Attacks were down in Iraq during that same time period.
Worldwide, more than 22,000 people were killed by terrorists last year. That's an 8 percent increase in deaths from the year before.
The State Department's funding of a cultural exchange program between the U.S. and Middle Eastern countries is raising some eyebrows. At issue is the group in charge of the exchange program.
Last year, the Islamic Society of North America (ISNA) was named as an unindicted co-conspirator in a federal terrorism case. Now the group is the recipient of a grant from the State Department.
The money will help fund an ISNA-run cultural exchange project with the Middle East.

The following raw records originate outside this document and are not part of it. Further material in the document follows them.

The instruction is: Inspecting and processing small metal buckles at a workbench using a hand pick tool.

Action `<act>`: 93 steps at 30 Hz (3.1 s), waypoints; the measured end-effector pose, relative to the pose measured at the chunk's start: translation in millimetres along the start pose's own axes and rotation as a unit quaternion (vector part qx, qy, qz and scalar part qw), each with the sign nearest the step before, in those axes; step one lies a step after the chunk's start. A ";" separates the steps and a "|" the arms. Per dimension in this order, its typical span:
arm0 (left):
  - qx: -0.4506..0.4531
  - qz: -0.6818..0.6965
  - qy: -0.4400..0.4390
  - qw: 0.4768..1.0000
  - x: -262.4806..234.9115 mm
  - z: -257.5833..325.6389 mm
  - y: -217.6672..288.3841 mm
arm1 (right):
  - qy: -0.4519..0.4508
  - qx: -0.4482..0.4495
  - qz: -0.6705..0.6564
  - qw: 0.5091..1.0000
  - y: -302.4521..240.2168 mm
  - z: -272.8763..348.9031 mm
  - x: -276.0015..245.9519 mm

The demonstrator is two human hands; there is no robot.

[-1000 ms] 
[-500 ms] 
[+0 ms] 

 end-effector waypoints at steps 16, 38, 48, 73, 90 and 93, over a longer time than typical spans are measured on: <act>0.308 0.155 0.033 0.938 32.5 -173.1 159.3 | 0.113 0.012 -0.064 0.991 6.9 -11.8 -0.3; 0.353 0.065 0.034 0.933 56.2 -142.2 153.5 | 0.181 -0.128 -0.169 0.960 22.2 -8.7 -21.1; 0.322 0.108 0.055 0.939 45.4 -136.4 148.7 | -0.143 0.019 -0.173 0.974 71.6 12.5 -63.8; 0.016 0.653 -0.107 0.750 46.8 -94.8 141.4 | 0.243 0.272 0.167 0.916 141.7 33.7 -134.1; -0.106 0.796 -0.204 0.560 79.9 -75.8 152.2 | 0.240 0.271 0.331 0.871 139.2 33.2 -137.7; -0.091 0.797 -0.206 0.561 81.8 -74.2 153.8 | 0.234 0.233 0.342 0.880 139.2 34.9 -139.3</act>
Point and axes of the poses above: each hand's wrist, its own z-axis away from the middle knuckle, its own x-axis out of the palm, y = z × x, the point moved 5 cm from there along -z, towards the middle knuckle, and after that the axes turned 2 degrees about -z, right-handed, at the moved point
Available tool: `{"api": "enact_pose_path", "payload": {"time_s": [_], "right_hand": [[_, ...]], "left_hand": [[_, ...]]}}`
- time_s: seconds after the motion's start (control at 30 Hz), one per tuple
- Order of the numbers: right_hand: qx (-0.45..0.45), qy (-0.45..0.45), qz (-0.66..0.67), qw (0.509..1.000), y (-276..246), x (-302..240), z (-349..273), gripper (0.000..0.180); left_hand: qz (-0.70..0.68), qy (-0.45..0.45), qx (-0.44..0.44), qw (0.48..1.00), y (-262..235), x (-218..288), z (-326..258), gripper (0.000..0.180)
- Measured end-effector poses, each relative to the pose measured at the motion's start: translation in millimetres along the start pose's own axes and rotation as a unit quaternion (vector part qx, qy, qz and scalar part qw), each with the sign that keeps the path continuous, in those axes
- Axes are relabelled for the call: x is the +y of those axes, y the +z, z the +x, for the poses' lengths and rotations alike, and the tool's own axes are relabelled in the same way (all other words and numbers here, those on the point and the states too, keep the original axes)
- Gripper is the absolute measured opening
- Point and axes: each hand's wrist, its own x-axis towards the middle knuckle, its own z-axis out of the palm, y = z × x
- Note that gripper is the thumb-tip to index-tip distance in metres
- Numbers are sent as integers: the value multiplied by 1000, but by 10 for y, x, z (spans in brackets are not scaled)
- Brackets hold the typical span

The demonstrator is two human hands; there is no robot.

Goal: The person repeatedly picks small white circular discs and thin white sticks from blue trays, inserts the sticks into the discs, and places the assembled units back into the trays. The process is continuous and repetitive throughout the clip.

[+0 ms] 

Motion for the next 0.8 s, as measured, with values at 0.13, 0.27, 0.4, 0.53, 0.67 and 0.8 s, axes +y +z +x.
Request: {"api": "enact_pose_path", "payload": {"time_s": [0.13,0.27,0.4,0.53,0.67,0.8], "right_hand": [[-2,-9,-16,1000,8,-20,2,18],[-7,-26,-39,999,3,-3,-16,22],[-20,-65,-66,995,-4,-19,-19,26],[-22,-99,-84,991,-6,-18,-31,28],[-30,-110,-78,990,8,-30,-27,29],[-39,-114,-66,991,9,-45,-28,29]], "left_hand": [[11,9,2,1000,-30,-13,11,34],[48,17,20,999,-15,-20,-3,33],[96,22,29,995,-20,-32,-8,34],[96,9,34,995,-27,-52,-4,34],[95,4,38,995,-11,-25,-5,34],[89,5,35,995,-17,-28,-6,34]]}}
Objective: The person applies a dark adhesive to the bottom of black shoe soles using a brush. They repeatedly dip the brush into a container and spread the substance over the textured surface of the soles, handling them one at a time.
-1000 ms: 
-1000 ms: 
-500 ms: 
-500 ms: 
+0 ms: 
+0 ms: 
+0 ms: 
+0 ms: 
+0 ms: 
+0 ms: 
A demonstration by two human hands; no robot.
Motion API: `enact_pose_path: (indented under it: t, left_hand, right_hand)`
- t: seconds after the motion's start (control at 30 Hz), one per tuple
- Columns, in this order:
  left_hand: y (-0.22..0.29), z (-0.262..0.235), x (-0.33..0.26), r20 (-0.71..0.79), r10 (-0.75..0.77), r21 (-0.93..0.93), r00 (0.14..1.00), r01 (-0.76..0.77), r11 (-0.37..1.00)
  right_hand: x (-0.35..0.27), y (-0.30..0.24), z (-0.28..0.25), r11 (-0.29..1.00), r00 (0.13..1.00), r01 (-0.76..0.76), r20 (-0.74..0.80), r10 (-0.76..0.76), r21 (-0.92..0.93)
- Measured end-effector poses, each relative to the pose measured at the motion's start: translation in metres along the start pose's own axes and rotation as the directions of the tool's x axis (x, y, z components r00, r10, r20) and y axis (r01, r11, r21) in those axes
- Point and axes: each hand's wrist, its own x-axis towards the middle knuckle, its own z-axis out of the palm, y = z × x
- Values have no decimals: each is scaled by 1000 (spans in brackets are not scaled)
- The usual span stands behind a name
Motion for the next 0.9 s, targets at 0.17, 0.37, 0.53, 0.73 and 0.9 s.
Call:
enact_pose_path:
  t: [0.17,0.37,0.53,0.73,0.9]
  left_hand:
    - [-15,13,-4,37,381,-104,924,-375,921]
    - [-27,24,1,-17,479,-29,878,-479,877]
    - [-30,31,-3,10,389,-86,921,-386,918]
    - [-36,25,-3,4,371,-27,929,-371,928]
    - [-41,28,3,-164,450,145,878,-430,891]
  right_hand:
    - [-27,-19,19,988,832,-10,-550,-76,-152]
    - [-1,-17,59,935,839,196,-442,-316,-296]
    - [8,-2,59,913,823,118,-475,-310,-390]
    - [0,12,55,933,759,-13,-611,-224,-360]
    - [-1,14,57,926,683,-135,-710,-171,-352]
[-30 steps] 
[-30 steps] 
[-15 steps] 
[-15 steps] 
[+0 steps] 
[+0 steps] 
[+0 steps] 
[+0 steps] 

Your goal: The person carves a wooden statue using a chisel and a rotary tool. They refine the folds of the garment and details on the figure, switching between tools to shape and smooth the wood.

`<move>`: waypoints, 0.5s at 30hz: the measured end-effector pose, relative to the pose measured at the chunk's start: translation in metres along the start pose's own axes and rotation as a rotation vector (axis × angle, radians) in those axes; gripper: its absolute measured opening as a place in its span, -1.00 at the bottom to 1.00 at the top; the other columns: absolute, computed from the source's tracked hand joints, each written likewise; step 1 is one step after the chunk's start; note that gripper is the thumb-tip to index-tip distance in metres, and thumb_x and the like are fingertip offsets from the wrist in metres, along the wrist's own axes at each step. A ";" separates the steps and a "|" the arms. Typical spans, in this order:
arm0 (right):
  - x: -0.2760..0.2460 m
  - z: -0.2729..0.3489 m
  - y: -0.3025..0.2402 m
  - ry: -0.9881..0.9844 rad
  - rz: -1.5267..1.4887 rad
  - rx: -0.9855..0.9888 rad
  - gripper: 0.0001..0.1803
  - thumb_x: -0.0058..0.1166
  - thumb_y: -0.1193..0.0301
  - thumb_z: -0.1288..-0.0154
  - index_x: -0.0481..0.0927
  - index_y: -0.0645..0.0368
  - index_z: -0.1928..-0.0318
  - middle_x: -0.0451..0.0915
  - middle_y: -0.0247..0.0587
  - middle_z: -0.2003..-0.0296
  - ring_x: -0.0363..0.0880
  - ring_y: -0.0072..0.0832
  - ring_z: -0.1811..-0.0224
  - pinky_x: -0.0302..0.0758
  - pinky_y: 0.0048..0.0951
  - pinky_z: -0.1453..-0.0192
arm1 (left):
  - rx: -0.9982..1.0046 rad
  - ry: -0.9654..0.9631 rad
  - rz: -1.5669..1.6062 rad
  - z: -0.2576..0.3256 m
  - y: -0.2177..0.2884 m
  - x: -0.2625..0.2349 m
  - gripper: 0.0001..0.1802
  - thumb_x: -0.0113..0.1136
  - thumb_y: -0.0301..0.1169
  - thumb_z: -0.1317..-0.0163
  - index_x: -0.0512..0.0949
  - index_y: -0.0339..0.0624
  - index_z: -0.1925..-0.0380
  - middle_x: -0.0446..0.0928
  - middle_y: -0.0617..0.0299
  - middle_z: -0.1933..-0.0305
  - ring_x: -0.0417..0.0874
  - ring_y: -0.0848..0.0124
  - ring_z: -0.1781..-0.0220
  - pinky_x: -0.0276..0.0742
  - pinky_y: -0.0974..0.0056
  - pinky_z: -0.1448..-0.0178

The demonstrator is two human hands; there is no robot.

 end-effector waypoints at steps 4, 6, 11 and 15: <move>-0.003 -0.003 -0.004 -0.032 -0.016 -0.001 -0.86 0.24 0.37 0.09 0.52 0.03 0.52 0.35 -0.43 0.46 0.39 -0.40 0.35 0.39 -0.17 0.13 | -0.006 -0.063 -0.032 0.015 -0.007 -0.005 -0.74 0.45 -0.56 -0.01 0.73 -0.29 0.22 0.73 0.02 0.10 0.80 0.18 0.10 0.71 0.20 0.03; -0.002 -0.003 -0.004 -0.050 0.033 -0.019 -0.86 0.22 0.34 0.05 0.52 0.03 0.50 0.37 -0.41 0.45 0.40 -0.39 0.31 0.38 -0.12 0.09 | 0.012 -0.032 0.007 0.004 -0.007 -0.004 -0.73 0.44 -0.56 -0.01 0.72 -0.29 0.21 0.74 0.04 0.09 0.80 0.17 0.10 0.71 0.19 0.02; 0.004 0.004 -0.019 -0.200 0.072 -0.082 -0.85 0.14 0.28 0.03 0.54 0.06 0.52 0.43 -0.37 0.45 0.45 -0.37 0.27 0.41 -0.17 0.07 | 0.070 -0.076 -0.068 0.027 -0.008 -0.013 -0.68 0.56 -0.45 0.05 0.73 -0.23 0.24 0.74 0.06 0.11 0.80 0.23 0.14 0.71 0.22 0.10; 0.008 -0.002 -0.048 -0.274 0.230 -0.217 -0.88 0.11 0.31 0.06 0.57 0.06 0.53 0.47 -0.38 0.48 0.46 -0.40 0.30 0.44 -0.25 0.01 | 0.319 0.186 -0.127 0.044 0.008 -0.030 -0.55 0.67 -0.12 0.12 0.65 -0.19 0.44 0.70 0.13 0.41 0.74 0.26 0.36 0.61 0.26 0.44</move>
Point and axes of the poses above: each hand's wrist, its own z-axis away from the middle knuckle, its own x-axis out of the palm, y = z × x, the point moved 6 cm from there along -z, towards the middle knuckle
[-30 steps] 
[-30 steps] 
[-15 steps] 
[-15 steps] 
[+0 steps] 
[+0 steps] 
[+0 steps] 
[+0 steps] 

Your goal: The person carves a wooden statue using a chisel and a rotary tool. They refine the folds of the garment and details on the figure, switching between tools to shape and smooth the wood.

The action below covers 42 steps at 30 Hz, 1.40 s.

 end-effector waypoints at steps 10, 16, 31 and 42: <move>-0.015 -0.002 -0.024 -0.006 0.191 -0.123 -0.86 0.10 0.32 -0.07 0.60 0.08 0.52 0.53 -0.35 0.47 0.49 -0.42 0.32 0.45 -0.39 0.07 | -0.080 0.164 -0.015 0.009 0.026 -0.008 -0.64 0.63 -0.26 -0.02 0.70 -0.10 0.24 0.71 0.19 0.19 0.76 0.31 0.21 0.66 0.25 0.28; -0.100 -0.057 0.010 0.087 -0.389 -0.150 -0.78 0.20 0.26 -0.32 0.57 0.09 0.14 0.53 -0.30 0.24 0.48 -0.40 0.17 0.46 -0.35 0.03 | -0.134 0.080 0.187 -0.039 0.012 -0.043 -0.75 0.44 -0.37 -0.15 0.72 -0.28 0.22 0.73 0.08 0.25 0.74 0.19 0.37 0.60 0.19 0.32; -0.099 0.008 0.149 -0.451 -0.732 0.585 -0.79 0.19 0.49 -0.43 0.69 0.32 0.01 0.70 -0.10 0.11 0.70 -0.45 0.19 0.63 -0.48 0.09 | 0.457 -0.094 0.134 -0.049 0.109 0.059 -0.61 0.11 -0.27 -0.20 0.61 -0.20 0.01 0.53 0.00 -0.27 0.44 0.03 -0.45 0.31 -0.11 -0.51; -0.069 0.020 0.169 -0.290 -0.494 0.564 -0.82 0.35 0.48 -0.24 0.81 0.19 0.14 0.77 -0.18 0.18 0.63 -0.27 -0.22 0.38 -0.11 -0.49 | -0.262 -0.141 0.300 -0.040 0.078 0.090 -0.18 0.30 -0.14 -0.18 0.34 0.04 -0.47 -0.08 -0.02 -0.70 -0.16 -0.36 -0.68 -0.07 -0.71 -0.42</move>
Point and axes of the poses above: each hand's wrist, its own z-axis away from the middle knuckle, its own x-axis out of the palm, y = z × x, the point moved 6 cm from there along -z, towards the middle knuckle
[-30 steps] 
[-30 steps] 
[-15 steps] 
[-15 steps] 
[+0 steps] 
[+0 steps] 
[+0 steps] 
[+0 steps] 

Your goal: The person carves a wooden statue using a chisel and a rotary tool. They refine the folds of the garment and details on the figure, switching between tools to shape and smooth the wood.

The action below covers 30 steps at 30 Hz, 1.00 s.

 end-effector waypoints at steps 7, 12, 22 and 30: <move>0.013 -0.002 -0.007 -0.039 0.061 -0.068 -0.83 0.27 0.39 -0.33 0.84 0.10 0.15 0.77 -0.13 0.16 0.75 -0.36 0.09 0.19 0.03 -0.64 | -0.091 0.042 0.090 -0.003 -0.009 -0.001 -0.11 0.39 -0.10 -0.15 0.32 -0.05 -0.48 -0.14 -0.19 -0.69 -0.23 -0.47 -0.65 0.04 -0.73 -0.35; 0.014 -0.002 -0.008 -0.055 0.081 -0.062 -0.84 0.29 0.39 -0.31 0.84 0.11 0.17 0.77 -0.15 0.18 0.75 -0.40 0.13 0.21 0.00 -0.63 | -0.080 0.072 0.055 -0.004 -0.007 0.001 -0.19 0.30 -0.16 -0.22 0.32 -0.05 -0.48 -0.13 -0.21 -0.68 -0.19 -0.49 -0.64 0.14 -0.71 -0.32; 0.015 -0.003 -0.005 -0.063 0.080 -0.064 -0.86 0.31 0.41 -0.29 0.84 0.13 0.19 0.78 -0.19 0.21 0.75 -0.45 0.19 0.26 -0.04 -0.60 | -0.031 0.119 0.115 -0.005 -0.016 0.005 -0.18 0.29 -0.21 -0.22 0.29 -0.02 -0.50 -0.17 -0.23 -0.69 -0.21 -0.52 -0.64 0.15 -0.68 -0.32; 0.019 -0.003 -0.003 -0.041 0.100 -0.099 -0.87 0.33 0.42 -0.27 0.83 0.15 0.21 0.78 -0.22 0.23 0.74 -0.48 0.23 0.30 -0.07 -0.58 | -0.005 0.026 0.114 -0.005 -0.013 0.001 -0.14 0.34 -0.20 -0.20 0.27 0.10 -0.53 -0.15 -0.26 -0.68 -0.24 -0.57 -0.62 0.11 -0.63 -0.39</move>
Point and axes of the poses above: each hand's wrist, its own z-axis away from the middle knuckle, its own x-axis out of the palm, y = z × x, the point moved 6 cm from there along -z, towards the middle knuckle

The program brings young Muslims from countries like Egypt, Jordan, Syria, Saudi Arabia and Yemen to the United States.
In return, Christian, Jewish and Muslim Americans will travel to the Middle East.
ISNA spokesman Sayyid M. Syeed told CBN News the project is designed to promote religous pluralism and fight stereotypes about America in the Middle East.
But critics say ISNA is the wrong group to run such a program. According to Islam expert Robert Spencer, the State Department should be investigating ISNA--not working with them. He says ISNA has ties to the radical Muslim brotherhood movement.
"The Muslim Brotherhood memorandum says that the Muslim Brotherhood and its outfit organizations in the United States are working to eliminate and destroy Western civilization from within," he said. "And the Islamic Society of North America is listed as one of the groups that is devoted to this activity in the United States today."
The Holy Land Foundation trial in which ISNA was named was declared a mistrial last October. The government plans to retry the case.